Short CMNs have been widely used for the surgical treatment of unstable pertrochanteric fractures due to their biomechanical superiority to extramedullary devices and versatile availability in all fracture types.23 Moreover, short CMNs have yielded favourable results in several studies.24,25
In the ageing population, the medullary canal diameter becomes wider to increase the moment of inertia, and maintain bone stiffness as the cortical bone becomes thinner.26 Consequently, the incidence of pertrochanteric fractures with a wide femoral canal also continues to rise in osteoporotic elderly patients. Nevertheless, the available diameters of CMNs for such fractures are limited and cannot fit all different diameters of the medullary canal, especially in osteoporotic bones with a wide medullary canal. Although CMNs do not need to be press-fit within the medullary canal in most pertrochanteric fractures, mediolateral distal shaft fragment instability may occur due to a nail/medullary canal mismatch after short cephalomedullary nailing for specific unstable pertrochanteric fracture patterns with a wide femoral canal.7,27 Consequently, such a fixation instability may cause excessive distal shaft fragment micromotion, eventually leading to nonunion, fixation failure, or peri-implant fracture. For a large nail/medullary canal mismatch after short cephalomedullary nailing in specific unstable pertrochanteric cases, nail exchange with a long CMN or different short CMNs with two distal locking screws may increase fixation stability. However, this nail exchange takes more time, and may cause greater bleeding and loss of primary reduction status. Moreover, we cannot guarantee that distal shaft fragment mediolateral instability is completely resolved because the largest nail/medullary canal mismatch develops at the metaphyseal-diaphyseal junction. Even if a thicker nail is used, a nail/medullary canal mismatch at the metaphyseal-diaphyseal junction remains unsolved because the proximal diameter of nails is constant regardless of the nail diameter. Accordingly, we believe that a blocking screw around the metaphyseal-diaphyseal junction effectively enhances the stability of the distal fragment in cases of nail/medullary canal mismatch after cephalomedullary nailing in unstable pertrochanteric fractures.
This study revealed that distal shaft fragment micromotions related to the proximal fragment increased as the nail/medullary canal mismatch increased, regardless of blocking screws.

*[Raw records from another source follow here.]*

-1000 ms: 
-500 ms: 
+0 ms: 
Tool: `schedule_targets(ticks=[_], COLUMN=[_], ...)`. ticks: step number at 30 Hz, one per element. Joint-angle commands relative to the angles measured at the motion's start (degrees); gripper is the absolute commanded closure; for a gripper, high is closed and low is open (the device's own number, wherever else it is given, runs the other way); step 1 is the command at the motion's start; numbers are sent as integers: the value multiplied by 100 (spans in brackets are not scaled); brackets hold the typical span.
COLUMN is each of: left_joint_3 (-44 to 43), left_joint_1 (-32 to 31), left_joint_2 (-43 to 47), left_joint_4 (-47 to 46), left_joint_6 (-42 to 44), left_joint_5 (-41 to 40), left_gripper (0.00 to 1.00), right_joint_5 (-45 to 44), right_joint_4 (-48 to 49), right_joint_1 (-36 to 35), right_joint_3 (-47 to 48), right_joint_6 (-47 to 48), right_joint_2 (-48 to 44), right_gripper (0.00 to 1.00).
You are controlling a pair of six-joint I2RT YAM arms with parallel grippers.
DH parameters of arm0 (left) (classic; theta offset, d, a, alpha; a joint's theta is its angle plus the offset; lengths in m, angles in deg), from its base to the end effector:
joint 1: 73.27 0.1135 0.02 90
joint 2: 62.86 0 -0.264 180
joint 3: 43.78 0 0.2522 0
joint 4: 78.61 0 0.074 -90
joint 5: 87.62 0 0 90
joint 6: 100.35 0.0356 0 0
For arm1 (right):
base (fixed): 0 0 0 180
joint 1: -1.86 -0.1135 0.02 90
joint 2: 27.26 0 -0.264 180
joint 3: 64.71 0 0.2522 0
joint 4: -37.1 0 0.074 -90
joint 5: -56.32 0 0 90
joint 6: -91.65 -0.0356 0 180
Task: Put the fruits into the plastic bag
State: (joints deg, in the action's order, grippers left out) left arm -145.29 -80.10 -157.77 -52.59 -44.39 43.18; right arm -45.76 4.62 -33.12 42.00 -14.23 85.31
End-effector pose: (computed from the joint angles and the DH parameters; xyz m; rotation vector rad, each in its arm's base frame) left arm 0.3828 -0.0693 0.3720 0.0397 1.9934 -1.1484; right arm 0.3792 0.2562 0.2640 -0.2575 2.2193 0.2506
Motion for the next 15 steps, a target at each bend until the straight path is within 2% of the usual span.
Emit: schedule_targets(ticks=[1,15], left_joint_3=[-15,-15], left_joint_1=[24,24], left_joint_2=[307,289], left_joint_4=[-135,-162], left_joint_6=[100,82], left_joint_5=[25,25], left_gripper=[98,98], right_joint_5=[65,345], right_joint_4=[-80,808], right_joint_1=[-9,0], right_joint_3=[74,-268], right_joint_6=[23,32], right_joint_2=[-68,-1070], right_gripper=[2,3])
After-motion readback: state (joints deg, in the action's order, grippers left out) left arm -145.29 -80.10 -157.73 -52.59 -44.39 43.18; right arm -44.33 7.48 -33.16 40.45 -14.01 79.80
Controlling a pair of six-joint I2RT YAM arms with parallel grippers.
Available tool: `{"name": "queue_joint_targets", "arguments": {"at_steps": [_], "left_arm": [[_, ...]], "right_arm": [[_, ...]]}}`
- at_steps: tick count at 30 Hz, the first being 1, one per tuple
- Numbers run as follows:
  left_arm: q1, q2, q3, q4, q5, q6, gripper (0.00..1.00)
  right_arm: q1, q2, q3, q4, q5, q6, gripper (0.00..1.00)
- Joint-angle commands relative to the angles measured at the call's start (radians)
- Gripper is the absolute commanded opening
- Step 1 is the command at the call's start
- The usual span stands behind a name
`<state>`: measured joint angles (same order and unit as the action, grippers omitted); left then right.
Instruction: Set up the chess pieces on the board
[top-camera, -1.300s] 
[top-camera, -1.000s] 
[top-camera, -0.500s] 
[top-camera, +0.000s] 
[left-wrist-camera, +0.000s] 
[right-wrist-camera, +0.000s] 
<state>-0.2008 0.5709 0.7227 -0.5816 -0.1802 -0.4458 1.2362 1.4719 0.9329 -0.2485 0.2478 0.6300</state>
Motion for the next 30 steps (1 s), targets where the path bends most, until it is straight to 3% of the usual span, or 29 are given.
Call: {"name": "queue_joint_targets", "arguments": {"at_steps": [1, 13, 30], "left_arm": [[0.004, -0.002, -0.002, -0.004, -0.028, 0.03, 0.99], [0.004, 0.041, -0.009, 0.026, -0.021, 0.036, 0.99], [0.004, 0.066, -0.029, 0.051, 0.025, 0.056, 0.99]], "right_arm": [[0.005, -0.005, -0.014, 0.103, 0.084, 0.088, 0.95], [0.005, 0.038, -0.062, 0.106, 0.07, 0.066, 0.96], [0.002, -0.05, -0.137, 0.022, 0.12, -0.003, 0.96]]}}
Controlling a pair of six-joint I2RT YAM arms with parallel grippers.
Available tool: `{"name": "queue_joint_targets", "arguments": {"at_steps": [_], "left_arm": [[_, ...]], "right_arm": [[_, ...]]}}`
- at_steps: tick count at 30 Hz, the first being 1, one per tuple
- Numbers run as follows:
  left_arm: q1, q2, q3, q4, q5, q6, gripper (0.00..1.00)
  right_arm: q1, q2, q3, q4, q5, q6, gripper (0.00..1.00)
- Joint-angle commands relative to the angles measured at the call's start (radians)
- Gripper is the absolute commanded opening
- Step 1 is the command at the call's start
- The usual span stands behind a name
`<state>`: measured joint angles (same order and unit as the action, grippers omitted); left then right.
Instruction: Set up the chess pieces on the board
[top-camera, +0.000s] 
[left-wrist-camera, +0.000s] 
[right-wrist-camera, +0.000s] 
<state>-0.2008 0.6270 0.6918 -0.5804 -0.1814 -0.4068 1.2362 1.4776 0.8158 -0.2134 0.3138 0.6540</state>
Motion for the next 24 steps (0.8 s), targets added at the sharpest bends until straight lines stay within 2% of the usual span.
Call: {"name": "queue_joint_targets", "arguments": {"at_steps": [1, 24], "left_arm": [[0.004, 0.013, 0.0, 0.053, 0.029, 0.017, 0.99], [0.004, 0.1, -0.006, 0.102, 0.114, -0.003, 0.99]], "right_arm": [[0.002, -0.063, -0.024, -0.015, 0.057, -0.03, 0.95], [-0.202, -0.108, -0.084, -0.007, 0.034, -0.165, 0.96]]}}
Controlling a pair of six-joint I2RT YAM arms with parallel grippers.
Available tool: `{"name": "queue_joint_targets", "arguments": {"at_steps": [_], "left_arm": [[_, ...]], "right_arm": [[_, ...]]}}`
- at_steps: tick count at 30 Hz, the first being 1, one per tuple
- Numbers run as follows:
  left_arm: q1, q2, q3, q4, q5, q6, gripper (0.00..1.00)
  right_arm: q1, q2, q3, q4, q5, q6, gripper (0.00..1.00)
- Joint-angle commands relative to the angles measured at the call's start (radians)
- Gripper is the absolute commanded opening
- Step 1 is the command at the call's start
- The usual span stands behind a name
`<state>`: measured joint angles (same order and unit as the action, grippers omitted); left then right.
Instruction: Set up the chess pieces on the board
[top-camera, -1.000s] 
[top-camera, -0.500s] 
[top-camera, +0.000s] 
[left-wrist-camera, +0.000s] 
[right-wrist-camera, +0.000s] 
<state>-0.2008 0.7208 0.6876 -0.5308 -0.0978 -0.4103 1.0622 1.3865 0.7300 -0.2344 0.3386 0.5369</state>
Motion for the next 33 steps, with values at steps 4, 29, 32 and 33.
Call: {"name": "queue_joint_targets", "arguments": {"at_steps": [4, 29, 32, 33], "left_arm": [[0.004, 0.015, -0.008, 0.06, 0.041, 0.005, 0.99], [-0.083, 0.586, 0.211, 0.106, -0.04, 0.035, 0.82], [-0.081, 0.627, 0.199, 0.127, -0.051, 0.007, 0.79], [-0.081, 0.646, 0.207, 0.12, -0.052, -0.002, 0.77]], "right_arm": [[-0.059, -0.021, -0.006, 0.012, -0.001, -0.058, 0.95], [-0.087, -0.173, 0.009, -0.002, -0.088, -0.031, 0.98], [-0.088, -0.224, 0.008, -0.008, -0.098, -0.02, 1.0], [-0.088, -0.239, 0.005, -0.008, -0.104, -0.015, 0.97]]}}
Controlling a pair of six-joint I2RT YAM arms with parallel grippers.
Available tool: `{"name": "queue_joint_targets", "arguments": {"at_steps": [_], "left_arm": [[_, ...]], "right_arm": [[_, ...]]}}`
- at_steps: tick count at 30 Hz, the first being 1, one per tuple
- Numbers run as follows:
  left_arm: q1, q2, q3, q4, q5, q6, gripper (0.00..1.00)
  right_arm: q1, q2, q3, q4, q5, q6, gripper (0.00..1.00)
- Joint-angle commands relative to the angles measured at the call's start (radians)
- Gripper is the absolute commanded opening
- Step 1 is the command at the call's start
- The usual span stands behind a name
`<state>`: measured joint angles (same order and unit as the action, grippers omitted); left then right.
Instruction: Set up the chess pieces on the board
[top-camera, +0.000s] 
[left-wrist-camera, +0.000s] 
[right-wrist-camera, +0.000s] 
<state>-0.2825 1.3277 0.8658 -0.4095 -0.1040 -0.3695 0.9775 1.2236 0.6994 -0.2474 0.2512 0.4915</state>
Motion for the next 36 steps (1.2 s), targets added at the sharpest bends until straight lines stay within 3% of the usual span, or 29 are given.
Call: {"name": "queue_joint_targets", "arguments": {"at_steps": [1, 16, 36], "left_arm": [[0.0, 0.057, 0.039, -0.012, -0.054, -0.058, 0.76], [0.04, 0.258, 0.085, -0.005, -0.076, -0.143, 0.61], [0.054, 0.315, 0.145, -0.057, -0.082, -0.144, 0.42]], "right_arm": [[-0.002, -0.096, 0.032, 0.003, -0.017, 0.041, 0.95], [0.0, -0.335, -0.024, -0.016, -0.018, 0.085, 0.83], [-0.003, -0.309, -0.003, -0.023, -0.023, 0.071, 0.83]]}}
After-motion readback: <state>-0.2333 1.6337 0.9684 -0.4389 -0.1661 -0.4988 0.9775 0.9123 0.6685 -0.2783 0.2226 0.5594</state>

However, micromotions in FEMs with a blocking screw showed only slight increases as mismatch increased compared with other FEMs. Meanwhile, micromotions in FEMs without a blocking screw significantly increased as mismatch increased, and this result was consistent with that of the study by Krettek et al.7 They reported that the nail translates along the coronally placed locking screws when a large nail/medullary canal mismatch occurs. As shown in this study, a blocking screw could effectively reduce distal shaft fragment micromotion, that is, mediolateral instability, by up to 94%. The blocking screw also decreased the stress concentration around CMN and was more effective as the nail/medullary canal mismatch increased. Furthermore, the mean stresses over the ROI at the nail body, which were higher than the yield strength in FEMs without a blocking screw having 8 mm and 10 mm mismatch, became less than the yield strength by a blocking screw. Consequently, we believe that using blocking screws can reduce the risk of fixation failure, especially when large nail/medullary canal mismatch occurs. We have used this screw in cases of specific unstable pertrochanteric fractures with a nail/medullary canal mismatch, which show intraoperative instability of the distal shaft fragment.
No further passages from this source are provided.